Improved Caesar-like ciphers

Certainly the Caesar cipher offers no cryptographic security at all: if you know the alphabet the message was encoded in, you need only guess one character to crack the code. Even if you don't know the alphabet, guessing the correspondence is not very hard with a little patience.

In this section, we will discuss a few approaches to improving the security, while retaining the basic idea of character shifting.
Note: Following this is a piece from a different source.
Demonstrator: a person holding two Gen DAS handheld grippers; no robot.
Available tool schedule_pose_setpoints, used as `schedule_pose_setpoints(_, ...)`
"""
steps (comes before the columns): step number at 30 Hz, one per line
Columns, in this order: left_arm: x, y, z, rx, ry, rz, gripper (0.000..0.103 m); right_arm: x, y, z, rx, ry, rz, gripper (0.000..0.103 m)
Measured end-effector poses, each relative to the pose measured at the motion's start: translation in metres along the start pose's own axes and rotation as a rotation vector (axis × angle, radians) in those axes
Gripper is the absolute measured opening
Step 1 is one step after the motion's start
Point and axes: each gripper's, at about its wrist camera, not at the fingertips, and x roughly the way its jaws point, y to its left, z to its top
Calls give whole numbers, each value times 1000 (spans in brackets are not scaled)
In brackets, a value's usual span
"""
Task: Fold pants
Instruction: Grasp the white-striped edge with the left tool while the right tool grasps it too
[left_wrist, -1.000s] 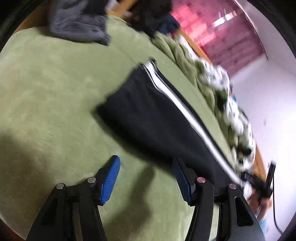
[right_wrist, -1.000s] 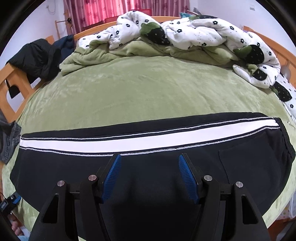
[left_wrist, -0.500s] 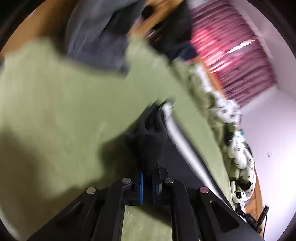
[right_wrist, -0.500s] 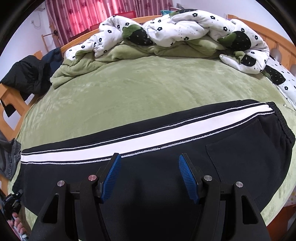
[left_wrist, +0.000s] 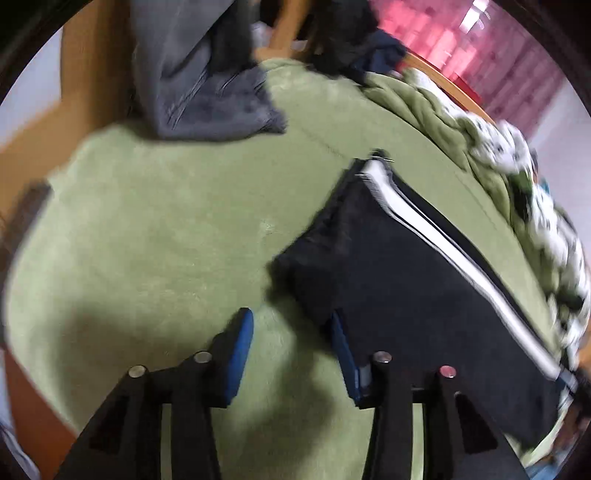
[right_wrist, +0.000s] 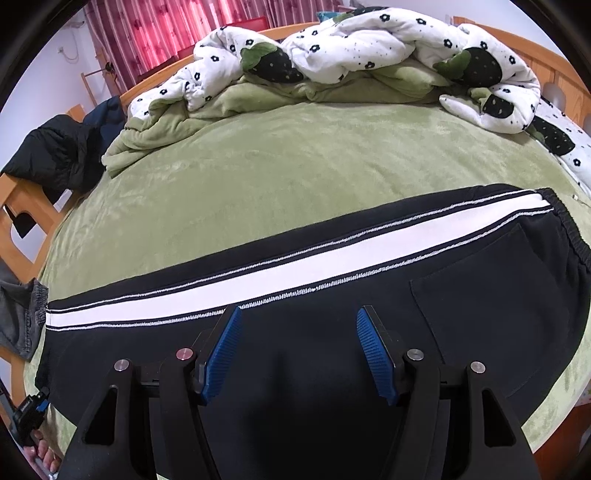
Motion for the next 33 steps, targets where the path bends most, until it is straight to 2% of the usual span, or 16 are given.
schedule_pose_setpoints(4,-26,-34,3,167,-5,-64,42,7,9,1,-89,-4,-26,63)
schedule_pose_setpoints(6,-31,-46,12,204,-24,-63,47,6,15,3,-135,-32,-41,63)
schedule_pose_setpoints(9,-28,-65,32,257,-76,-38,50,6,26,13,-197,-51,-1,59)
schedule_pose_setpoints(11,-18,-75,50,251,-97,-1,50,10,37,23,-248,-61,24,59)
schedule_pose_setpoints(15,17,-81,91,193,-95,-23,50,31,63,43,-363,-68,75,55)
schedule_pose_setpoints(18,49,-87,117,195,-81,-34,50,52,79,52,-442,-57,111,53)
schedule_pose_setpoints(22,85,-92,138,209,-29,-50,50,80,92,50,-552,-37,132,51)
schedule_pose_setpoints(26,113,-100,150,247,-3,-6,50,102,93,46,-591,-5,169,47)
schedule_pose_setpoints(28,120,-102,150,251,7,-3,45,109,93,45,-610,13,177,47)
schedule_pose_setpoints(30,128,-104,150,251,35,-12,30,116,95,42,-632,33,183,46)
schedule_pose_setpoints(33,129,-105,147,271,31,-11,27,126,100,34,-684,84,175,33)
One way to make a Caesar cipher a bit harder to break is to use different
shifts at different positions in the message. For example, we could shift
the first character by 25, the second by 14, the third by 17, and the fourth
by 10. Then we repeat the pattern, shifting the fifth character by 25, the
sixth by 14, and so on, until we run out of characters in the plaintext.
Such a scheme is called a Vignère cipher^{4.14},
which was first used around 1600, and was popularly believed to be
unbreakable.^{4.15}
This cipher is called a polyalphabetic substitution cipher, because
several different substitutions are made depending on the position of
the character within the text.

In our first example, the key consists of the four shifts [25, 14, 17, 10], which are the numerical equivalents of the string ``ZORK'' in a 26-letter alphabet consisting of the letters A-Z. It is common practice to think of our key as plaintext letters, rather than their numerical equivalents, but either will do. We can encode the string ``CRYPTOGRAPH'' as

C |
R |
Y |
P |
T |
O |
G |
R |
A |
P |
H |

+25 | +14 | +17 | +10 | +25 | +14 | +17 | +10 | +25 | +14 | +17 |

B |
F |
P |
Z |
S |
C |
X |
B |
Z |
D |
Y |

Note that in the above, the letter ``R'' in the plaintext encodes to both ``F'' and ``B'' in the crypttext, depending on its position. Similarly, the two ``Z''s in the crypttext come from different plain characters.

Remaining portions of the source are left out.